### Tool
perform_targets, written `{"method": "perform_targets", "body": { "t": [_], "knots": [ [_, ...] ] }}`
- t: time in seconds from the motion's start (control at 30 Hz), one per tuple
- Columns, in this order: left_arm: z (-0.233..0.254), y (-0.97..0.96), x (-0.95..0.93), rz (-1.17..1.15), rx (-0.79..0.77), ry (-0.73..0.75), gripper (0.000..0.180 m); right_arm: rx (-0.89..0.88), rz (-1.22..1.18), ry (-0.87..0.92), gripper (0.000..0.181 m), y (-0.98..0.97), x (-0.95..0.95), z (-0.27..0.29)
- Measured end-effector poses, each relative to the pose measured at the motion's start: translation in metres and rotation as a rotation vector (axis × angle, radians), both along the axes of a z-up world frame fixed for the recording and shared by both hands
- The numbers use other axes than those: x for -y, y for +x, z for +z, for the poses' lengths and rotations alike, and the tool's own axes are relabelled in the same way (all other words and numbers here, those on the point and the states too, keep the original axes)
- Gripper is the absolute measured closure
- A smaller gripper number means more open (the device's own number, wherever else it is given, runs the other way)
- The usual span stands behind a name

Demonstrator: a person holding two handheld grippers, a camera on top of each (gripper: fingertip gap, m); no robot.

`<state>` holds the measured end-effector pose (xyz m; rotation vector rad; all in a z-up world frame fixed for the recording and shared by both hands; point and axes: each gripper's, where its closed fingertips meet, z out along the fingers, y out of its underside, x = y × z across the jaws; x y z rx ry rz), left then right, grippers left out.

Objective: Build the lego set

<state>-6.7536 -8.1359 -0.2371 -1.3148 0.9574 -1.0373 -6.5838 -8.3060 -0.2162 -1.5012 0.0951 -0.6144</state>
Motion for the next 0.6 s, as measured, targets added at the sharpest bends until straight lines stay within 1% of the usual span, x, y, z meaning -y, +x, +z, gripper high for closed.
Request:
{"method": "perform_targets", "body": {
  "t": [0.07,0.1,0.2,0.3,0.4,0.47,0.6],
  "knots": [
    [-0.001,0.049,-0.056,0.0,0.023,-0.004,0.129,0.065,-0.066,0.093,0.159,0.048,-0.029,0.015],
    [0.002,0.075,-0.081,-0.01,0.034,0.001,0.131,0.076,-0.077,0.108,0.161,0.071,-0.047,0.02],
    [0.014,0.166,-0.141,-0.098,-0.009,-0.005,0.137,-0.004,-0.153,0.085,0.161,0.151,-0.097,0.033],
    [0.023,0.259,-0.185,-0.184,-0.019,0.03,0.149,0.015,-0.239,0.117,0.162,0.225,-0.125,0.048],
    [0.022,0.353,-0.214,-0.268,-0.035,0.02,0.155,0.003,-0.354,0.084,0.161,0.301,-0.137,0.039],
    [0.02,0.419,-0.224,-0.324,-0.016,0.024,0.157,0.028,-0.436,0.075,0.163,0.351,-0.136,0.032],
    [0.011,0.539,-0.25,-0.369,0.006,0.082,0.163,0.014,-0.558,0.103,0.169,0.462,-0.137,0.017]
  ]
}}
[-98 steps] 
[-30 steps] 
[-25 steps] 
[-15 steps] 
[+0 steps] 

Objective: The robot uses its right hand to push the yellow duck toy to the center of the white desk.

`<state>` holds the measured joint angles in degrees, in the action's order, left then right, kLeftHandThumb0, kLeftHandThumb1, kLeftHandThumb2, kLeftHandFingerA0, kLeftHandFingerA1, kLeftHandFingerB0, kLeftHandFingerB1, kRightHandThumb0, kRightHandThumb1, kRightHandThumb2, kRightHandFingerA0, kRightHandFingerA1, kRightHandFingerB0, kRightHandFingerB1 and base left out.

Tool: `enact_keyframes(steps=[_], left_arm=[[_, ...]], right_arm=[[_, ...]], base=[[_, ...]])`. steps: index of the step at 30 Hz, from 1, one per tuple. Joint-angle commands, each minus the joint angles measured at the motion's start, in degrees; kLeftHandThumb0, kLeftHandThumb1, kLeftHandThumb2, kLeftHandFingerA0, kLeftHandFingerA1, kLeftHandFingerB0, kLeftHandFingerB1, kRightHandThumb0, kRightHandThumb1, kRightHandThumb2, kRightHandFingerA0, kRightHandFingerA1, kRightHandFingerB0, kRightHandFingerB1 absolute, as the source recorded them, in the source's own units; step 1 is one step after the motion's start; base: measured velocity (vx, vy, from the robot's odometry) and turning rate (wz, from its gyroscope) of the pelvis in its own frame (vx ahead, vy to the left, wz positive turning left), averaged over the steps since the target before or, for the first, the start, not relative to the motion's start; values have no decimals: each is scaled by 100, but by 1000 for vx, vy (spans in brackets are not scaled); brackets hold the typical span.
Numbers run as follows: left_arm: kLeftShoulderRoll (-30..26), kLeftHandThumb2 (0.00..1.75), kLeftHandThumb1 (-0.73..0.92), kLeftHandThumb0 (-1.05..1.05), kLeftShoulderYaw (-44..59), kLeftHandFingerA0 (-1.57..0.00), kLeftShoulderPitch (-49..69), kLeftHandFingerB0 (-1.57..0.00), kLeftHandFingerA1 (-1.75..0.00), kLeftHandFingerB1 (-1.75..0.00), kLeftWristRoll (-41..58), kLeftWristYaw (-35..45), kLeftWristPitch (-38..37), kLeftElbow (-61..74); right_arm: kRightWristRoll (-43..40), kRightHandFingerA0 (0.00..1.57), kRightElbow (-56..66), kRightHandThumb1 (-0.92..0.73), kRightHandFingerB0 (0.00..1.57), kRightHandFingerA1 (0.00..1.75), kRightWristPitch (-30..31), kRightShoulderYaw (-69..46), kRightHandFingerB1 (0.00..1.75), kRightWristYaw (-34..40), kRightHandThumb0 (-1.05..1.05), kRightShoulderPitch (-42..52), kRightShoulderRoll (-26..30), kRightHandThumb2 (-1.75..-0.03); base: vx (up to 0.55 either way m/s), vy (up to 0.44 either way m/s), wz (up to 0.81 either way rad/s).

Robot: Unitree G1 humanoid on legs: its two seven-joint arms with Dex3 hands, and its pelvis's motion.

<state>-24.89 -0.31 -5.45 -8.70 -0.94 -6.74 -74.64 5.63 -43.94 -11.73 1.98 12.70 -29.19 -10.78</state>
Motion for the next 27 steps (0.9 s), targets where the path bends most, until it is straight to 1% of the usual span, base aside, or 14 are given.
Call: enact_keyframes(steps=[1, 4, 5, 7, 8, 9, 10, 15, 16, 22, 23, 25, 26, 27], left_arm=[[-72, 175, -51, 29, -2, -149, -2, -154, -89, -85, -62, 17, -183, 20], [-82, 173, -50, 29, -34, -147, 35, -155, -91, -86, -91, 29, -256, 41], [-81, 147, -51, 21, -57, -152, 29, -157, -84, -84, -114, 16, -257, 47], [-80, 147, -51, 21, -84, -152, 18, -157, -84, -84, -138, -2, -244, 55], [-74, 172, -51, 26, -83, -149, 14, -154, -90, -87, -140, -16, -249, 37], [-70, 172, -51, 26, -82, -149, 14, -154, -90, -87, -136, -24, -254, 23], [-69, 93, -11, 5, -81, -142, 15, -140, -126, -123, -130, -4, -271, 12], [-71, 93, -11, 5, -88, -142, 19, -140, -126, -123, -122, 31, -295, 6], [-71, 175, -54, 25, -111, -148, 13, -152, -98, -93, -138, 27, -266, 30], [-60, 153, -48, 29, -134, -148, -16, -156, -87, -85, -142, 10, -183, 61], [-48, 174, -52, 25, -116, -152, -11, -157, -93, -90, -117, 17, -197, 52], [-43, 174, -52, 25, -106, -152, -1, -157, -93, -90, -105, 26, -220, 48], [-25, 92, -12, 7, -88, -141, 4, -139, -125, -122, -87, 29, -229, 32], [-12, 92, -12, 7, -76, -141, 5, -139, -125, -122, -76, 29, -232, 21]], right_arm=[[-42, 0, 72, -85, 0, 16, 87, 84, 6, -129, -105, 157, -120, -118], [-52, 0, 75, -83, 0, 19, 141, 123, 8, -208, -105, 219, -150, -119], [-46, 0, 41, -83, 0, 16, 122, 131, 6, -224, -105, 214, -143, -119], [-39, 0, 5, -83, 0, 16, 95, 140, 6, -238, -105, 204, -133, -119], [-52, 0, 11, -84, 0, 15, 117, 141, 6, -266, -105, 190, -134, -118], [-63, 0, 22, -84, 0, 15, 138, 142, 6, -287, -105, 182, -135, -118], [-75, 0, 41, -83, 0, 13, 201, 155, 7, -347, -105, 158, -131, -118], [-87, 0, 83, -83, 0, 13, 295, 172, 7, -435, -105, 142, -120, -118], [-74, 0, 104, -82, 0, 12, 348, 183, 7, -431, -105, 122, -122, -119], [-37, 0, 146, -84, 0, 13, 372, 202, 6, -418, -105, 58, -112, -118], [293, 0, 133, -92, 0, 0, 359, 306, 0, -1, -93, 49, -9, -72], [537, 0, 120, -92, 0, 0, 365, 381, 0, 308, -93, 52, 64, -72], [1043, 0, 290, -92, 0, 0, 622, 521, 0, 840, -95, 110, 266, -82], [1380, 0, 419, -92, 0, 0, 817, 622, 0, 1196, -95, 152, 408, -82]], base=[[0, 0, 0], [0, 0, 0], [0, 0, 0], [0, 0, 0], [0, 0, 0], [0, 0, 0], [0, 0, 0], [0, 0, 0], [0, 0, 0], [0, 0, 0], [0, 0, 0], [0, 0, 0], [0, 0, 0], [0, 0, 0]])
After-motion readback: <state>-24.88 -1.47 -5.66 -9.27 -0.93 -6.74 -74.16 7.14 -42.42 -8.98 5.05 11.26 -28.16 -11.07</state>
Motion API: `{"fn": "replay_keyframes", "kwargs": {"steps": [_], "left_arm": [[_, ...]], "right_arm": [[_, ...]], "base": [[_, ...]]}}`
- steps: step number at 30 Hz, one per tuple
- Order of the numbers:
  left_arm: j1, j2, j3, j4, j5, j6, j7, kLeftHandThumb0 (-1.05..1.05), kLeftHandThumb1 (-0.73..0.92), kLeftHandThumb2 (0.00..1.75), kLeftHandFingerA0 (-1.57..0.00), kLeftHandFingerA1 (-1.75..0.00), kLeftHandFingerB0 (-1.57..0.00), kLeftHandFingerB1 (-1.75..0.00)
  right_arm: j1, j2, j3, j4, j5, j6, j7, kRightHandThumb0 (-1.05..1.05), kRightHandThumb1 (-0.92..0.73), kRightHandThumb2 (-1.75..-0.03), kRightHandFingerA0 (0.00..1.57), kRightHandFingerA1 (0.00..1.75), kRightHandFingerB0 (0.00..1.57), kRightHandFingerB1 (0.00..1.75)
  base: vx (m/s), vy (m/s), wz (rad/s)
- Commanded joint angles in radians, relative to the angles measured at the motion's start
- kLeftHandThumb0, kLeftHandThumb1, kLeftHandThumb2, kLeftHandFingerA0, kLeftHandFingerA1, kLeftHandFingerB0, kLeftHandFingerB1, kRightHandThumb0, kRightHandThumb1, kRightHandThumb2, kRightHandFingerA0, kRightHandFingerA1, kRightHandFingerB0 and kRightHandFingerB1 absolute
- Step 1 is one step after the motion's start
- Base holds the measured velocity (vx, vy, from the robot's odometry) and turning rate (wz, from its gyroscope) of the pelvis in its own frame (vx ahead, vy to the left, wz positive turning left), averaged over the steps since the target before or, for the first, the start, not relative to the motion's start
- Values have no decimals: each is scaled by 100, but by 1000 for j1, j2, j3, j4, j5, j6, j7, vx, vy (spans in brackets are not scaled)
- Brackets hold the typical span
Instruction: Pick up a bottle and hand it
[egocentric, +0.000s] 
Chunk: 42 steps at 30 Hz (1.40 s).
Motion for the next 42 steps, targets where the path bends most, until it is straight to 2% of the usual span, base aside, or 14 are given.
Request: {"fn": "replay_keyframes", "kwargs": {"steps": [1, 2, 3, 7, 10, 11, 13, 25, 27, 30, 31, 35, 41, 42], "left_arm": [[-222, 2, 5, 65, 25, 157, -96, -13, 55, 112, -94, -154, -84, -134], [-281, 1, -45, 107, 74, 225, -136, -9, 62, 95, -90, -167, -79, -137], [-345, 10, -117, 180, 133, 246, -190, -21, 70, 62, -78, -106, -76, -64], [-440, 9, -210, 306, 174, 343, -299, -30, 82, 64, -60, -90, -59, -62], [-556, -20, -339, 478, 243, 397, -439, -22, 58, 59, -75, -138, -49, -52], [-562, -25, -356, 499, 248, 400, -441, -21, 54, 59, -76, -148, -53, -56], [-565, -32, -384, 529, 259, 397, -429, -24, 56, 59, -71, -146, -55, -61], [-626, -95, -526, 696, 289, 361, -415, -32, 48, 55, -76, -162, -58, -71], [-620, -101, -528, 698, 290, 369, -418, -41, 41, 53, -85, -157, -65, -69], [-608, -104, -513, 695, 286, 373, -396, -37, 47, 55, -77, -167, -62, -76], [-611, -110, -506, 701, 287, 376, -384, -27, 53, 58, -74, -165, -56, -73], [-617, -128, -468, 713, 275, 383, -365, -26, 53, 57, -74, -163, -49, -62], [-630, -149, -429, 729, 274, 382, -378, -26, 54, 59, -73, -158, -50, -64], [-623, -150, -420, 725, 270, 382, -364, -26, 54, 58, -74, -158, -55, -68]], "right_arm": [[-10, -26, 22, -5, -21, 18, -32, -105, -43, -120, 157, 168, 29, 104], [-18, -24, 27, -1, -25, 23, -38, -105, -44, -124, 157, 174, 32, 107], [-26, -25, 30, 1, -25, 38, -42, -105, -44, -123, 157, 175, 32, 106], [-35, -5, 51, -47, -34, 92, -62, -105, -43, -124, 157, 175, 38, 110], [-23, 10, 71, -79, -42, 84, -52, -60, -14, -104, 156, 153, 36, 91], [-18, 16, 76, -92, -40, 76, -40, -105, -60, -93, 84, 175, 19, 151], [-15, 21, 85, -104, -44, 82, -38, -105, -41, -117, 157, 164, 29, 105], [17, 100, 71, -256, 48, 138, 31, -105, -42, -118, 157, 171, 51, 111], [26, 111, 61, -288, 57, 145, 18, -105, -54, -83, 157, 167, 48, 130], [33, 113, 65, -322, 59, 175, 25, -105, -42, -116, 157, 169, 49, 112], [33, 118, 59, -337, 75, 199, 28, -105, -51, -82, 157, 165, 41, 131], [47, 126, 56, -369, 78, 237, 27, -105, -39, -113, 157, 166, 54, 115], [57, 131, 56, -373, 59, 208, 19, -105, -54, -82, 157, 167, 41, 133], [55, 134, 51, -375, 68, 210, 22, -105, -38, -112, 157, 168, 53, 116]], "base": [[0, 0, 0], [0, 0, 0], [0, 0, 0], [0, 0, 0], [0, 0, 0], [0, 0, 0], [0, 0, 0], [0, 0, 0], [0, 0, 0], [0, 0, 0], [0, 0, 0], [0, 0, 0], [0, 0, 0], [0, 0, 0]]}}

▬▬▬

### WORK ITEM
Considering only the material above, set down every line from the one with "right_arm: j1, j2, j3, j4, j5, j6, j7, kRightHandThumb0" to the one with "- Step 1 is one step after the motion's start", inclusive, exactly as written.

### TASK SOLUTION
  right_arm: j1, j2, j3, j4, j5, j6, j7, kRightHandThumb0 (-1.05..1.05), kRightHandThumb1 (-0.92..0.73), kRightHandThumb2 (-1.75..-0.03), kRightHandFingerA0 (0.00..1.57), kRightHandFingerA1 (0.00..1.75), kRightHandFingerB0 (0.00..1.57), kRightHandFingerB1 (0.00..1.75)
  base: vx (m/s), vy (m/s), wz (rad/s)
- Commanded joint angles in radians, relative to the angles measured at the motion's start
- kLeftHandThumb0, kLeftHandThumb1, kLeftHandThumb2, kLeftHandFingerA0, kLeftHandFingerA1, kLeftHandFingerB0, kLeftHandFingerB1, kRightHandThumb0, kRightHandThumb1, kRightHandThumb2, kRightHandFingerA0, kRightHandFingerA1, kRightHandFingerB0 and kRightHandFingerB1 absolute
- Step 1 is one step after the motion's start

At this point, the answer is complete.